**EXERCISE:**
Each entry below should be echoed exactly, with pictures omitted.

**RECORDS SHOWN:**
+---+
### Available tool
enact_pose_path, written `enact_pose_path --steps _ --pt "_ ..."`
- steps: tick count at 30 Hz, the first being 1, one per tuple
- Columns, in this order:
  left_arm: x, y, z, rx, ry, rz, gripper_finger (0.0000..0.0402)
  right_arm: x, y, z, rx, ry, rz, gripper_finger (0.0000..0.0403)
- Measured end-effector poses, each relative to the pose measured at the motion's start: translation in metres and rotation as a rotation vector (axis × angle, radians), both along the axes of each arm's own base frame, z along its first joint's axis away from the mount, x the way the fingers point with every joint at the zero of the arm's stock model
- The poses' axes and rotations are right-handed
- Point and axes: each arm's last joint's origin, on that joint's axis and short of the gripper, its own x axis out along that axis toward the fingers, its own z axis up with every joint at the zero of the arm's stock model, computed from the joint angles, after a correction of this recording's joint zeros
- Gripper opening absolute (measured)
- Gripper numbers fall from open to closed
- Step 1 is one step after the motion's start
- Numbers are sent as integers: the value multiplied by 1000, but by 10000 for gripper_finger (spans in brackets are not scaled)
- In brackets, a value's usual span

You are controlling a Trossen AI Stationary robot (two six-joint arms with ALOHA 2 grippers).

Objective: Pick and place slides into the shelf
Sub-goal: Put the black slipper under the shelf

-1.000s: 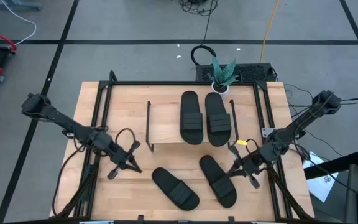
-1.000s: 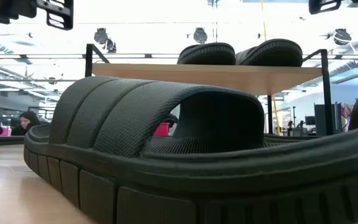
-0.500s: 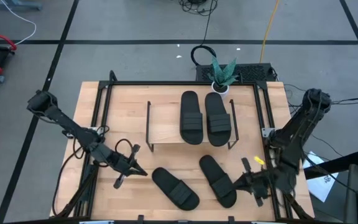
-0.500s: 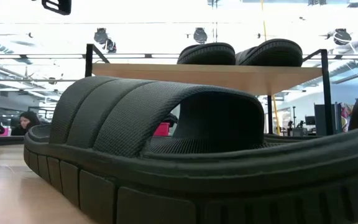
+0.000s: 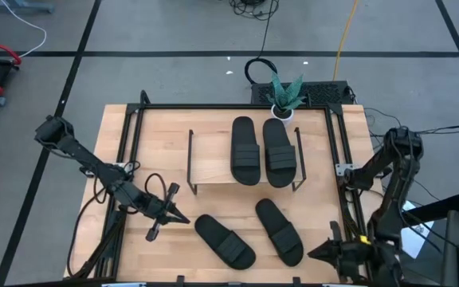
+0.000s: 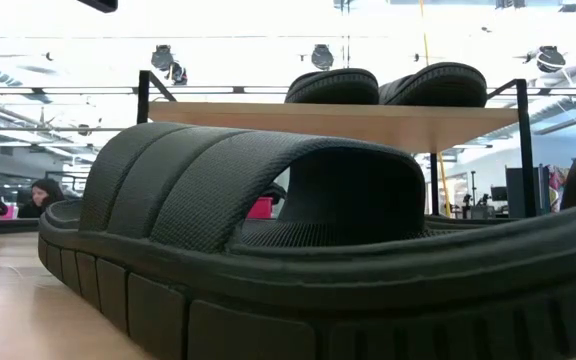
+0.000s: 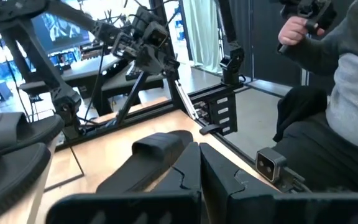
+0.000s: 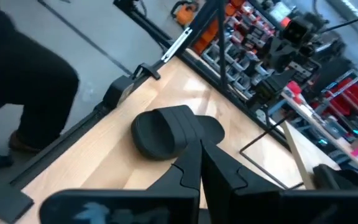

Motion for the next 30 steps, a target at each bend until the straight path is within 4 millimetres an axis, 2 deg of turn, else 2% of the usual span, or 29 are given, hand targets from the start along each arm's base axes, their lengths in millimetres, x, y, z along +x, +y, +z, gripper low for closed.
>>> enact_pose_path --steps 7,12,16,20,25,30 --pt "0 0 0 -20 7 3 1 -2 12 -26 -17 9 -42 0" --pt "0 0 0 -12 4 3 2 8 15 -54 -127 87 -31 0" --pt "0 0 0 -12 4 3 1 17 14 -60 -169 95 -50 7" --pt "0 0 0 -12 4 4 3 21 13 -59 -129 157 -14 48" --pt "0 0 0 -2 1 4 5 24 13 -61 -83 252 40 130" --pt "0 0 0 7 -3 12 5 27 7 -64 -119 296 29 208"
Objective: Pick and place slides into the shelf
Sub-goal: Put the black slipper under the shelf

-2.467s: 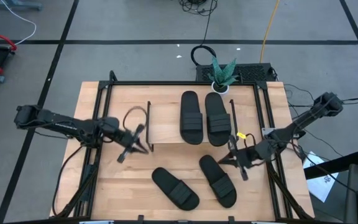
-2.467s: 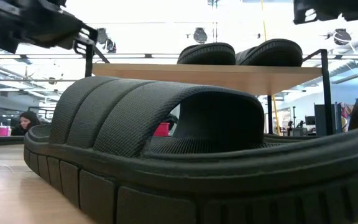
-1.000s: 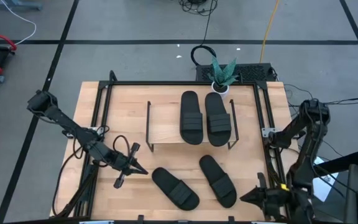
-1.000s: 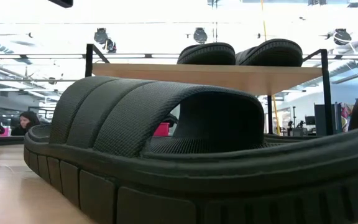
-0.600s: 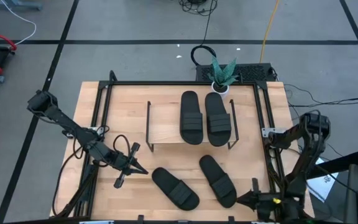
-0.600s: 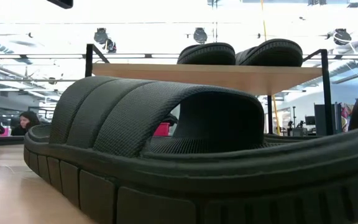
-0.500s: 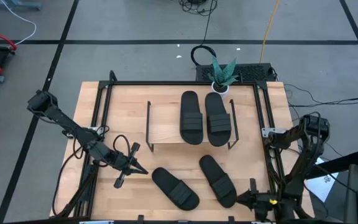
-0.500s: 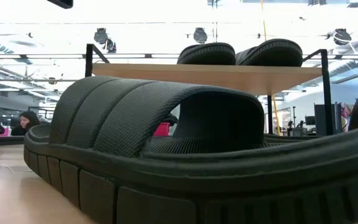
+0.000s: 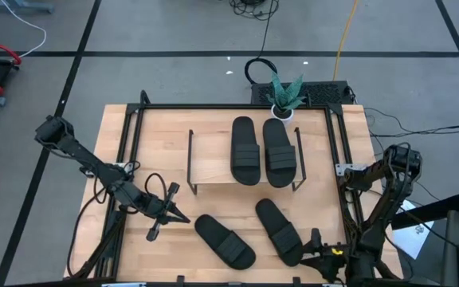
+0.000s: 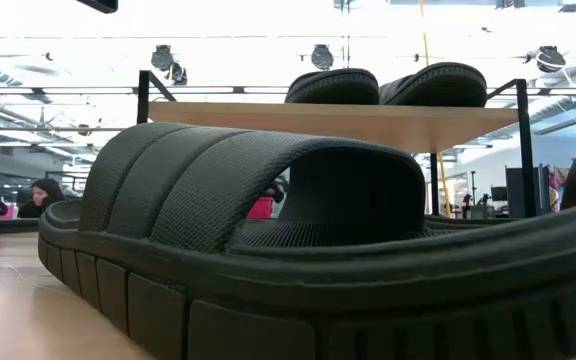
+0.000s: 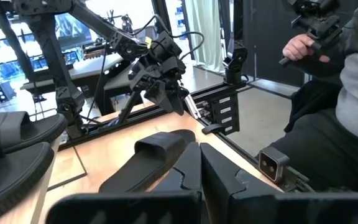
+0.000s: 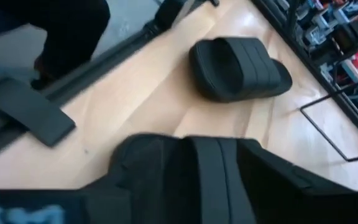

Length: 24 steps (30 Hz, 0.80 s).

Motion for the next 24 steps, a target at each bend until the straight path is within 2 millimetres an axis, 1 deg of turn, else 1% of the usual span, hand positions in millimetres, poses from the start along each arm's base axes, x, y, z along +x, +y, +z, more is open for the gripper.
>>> enact_pose_path --steps 3,6,9,14,19,24 --pt "0 1 0 -6 2 23 5 2 -4 -2 -39 15 -14 239" --pt "0 1 0 -10 4 29 5 6 -7 -4 -57 22 -29 253" --pt "0 1 0 -18 7 29 5 10 -9 -8 -79 30 -44 255" --pt "0 1 0 -25 11 29 5 16 -10 -22 -123 49 -69 256" --pt "0 1 0 -25 13 29 5 21 -12 -30 -173 7 -117 256" --pt "0 1 -1 -18 17 29 5 33 -18 -48 -243 25 -165 256"
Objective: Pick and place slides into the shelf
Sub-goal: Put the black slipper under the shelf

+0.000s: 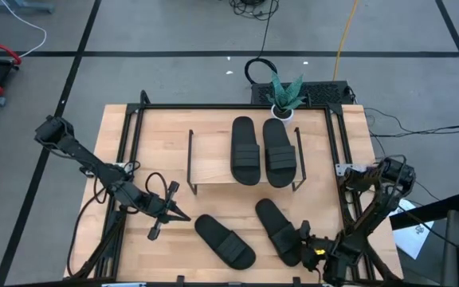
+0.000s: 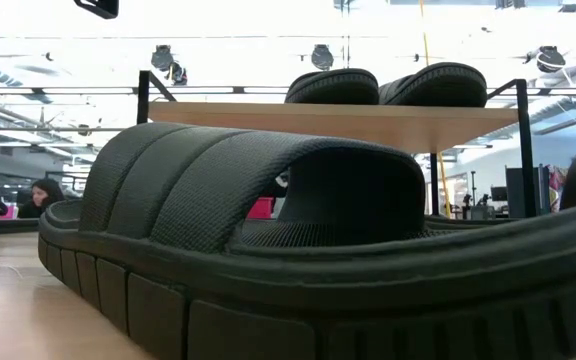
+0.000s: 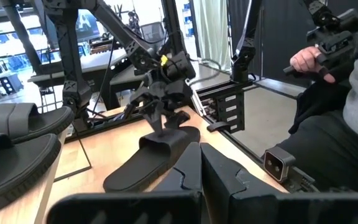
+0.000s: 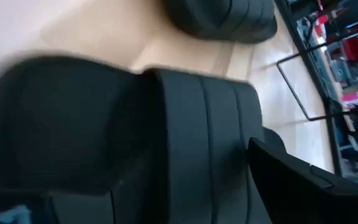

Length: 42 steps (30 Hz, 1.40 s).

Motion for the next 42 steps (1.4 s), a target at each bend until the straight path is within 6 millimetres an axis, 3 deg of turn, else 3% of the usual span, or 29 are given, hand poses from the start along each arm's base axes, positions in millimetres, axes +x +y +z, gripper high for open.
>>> enact_pose_path --steps 7,10,13,17,19,25,30,36,42 --pt "0 0 -2 16 21 0 5 18 -12 -16 -18 -66 -147 254" --pt "0 0 -4 25 35 0 5 24 -18 -17 23 -75 -210 232" --pt "0 0 -5 31 43 0 5 29 -23 -18 60 -85 -266 175" --pt "-1 0 -7 38 57 0 5 32 -26 -19 89 -37 -280 53" --pt "-1 0 -7 40 61 0 5 32 -26 -19 81 -29 -273 18" --pt "-1 0 -7 35 65 -1 5 35 -20 -7 29 -54 -238 5" --pt "-1 0 -8 31 74 0 5 44 -10 18 -11 -145 -278 3" --pt "-1 1 -10 42 91 0 5 56 -16 33 -43 -226 -369 2" --pt "-1 1 -10 42 93 0 5 63 -33 33 -24 -206 -468 1"
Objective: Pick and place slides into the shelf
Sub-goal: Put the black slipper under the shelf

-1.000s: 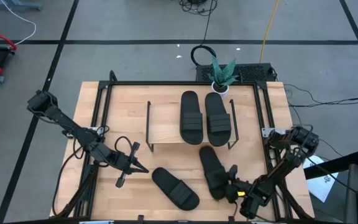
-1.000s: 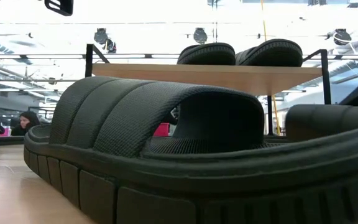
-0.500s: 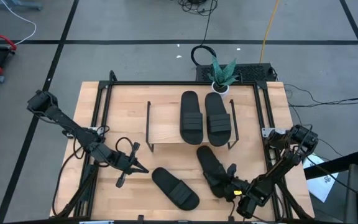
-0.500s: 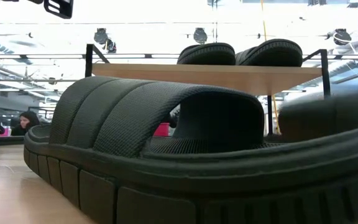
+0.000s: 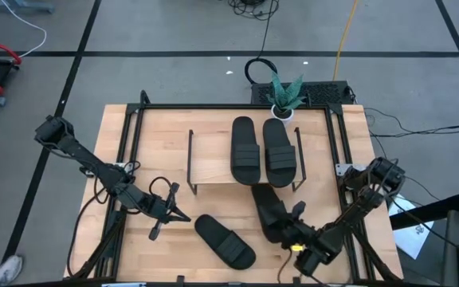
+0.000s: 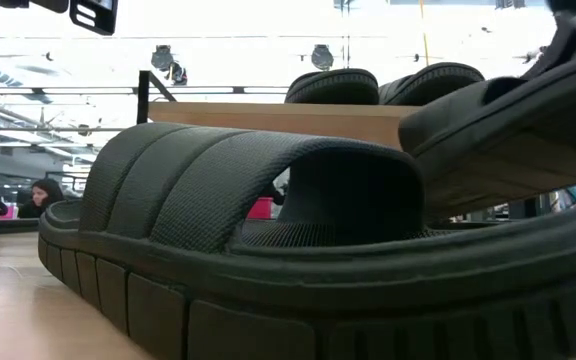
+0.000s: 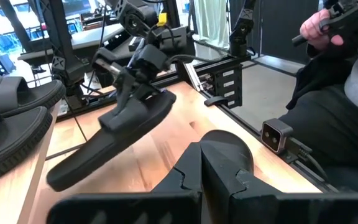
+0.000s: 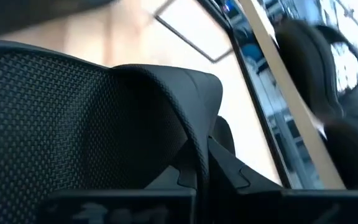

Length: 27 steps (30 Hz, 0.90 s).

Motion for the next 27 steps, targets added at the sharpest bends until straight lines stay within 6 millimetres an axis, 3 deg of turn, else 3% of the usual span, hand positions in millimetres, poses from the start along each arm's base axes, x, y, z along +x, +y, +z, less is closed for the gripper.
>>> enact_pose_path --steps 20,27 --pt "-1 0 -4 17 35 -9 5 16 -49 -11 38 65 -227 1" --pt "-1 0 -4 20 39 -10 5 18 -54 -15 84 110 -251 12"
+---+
**ANSWER FOR THE TASK:**
### Available tool
enact_pose_path, written `enact_pose_path --steps _ --pt "_ ..."`
- steps: tick count at 30 Hz, the first being 1, one per tuple
- Columns, in this order:
  left_arm: x, y, z, rx, ry, rz, gripper_finger (0.0000..0.0402)
  right_arm: x, y, z, rx, ry, rz, gripper_finger (0.0000..0.0403)
- Measured end-effector poses, each relative to the pose measured at the motion's start: translation in metres and rotation as a rotation vector (axis × angle, radians), both along the axes of each arm's own base frame, z along its first joint's axis away from the mount, x the way the fingers point with every joint at the zero of the arm's stock model
- The poses' axes and rotations are right-handed
- Point and axes: each arm's last joint's origin, on that joint's axis and short of the gripper, its own x axis out along that axis toward the fingers, its own z axis up with every joint at the zero of the arm's stock model, computed from the joint angles, after a correction of this recording's joint zeros
- Gripper opening absolute (measured)
- Gripper numbers fall from open to closed
- Step 1 is one step after the motion's start
- Numbers are sent as integers: the value multiplied by 1000, but by 10000 for gripper_finger (spans in brackets are not scaled)
- In brackets, a value's usual span

You are controlling a Trossen AI Stationary robot (two six-joint arms with ALOHA 2 grippers).

Objective: Pick and place slides into the shelf
Sub-goal: Put the black slipper under the shelf

-1.000s: 
-1.000s: 
-0.500s: 
-0.500s: 
+0.000s: 
+0.000s: 
+0.000s: 
+0.000s: 

Motion for the next 30 steps, a target at each bend until the straight path is within 4 millimetres an axis, 2 deg of turn, else 2% of the usual span, or 29 are given, hand targets from the start along each arm's base axes, their lengths in millimetres, x, y, z along +x, +y, +z, gripper low for closed.
>>> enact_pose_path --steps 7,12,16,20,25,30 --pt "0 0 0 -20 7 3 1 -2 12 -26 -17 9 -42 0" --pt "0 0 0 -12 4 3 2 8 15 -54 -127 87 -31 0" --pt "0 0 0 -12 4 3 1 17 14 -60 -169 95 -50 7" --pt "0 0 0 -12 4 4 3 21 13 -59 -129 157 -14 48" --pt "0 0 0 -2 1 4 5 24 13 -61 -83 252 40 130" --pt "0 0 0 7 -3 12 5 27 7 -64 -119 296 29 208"
Objective: Pick and place slides into the shelf
Sub-goal: Put the black slipper under the shelf

-2.467s: 
-2.467s: 
-1.000s: 
-1.000s: 
-0.600s: 
-0.600s: 
-0.500s: 
-0.500s: 
+0.000s: 
+0.000s: 
+0.000s: 
+0.000s: 

Length: 24 steps (30 Hz, 0.80 s).

Motion for the next 24 steps, a target at each bend until the straight path is within 2 millimetres an axis, 1 deg of turn, else 1% of the usual span, hand positions in millimetres, poses from the start along each arm's base axes, x, y, z along +x, +y, +z, more is open for the gripper.
>>> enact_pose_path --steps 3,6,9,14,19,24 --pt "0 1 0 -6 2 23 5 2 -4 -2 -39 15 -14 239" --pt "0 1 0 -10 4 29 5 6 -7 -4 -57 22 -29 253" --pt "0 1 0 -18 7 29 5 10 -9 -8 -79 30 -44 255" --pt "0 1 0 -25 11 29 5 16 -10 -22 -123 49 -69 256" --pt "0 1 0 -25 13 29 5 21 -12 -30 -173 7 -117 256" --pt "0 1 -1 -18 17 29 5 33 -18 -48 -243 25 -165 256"
Objective: Pick and place slides into the shelf
Sub-goal: Put the black slipper under the shelf

+0.000s: 
+0.000s: 
+0.000s: 
+0.000s: 

Length: 42 steps (30 Hz, 1.40 s).

Motion for the next 42 steps (1.4 s), a target at each bend until the straight path is within 6 millimetres an axis, 3 deg of turn, else 3% of the usual span, or 29 are given, hand poses from the start along each arm's base axes, positions in millimetres, axes +x +y +z, gripper high for open.
>>> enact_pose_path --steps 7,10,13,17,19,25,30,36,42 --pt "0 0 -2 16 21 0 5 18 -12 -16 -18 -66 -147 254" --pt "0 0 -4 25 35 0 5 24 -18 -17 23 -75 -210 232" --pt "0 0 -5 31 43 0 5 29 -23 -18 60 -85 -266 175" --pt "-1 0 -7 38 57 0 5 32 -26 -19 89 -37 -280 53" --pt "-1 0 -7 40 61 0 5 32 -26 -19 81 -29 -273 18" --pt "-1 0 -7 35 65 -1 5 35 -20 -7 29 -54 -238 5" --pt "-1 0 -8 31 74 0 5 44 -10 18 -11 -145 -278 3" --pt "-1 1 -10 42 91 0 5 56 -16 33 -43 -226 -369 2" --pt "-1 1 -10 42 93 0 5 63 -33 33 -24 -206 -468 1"
Objective: Pick and place slides into the shelf
Sub-goal: Put the black slipper under the shelf

-1.000s: 
-1.000s: 
-0.500s: 
-0.500s: 
+0.000s: 
+0.000s: 
+0.000s: 
+0.000s: 

Length: 27 steps (30 Hz, 0.90 s).

Motion for the next 27 steps, targets added at the sharpest bends until straight lines stay within 6 millimetres an axis, 3 deg of turn, else 3% of the usual span, hand positions in millimetres, poses from the start along each arm's base axes, x, y, z along +x, +y, +z, less is closed for the gripper.
>>> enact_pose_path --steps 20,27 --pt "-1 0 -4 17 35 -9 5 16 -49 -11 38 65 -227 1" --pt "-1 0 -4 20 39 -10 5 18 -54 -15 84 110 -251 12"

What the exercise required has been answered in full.